▶ _TASK TO COMPLETE_
Copy only what lies from the line containing "Visual grounding on" through the line containing "the black pinstriped" in the entries below, keeping both end lines exact and dropping every picture.

(Dataset entries)
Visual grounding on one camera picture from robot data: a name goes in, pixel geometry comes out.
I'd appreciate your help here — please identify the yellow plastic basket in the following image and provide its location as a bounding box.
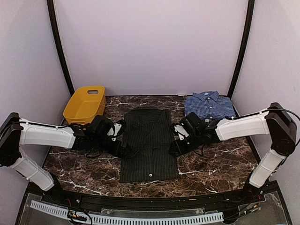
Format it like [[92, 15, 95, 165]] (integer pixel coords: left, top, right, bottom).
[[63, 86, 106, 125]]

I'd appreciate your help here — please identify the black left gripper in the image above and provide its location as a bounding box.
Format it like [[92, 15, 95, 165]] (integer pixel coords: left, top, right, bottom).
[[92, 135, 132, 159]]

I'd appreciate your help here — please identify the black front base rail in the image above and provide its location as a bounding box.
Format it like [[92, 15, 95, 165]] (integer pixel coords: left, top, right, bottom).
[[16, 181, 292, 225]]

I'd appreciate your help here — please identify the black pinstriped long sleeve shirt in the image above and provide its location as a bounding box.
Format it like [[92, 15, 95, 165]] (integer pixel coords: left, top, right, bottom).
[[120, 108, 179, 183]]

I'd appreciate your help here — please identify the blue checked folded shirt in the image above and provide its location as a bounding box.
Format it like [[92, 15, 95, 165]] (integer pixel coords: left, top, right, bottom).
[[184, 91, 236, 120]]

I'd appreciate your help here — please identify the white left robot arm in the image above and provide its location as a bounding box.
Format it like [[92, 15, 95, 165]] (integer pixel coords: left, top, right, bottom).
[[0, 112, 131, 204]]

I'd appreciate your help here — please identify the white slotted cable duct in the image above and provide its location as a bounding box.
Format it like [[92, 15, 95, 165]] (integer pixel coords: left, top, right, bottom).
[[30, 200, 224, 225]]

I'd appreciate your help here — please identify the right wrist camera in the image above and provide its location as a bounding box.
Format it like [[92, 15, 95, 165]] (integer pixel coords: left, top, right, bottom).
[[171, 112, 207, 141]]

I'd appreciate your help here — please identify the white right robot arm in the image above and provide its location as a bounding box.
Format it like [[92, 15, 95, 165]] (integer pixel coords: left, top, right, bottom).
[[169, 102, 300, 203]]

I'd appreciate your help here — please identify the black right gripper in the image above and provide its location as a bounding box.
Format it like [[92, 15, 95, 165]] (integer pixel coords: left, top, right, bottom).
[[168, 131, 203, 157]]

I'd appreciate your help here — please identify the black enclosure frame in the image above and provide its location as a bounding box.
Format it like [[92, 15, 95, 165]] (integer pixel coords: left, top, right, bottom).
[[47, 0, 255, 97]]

--

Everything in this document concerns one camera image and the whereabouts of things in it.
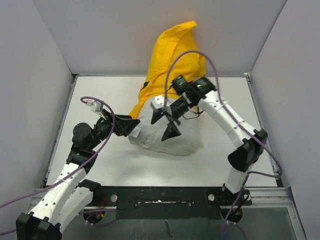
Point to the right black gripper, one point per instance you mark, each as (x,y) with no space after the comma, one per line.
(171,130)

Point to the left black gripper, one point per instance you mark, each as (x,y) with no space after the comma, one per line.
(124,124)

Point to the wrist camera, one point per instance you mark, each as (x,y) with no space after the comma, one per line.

▶ _RESULT OF THIS TASK_
Visual grounding on one camera picture from robot data: a name goes in, pixel geometry comes out.
I'd appreciate your help here — please identify the yellow plastic basket in the following image and provide its location as a bounding box.
Format it like [[92, 15, 95, 165]] (integer pixel coords: left, top, right, bottom).
[[63, 86, 106, 125]]

I'd appreciate your help here — please identify the black left gripper in the image above and provide its location as a bounding box.
Format it like [[92, 15, 95, 165]] (integer pixel coords: left, top, right, bottom).
[[92, 135, 132, 159]]

I'd appreciate your help here — please identify the black front base rail in the image above and provide its location as a bounding box.
Format it like [[92, 15, 95, 165]] (integer pixel coords: left, top, right, bottom).
[[16, 181, 292, 225]]

I'd appreciate your help here — please identify the black pinstriped long sleeve shirt in the image above and provide its location as a bounding box.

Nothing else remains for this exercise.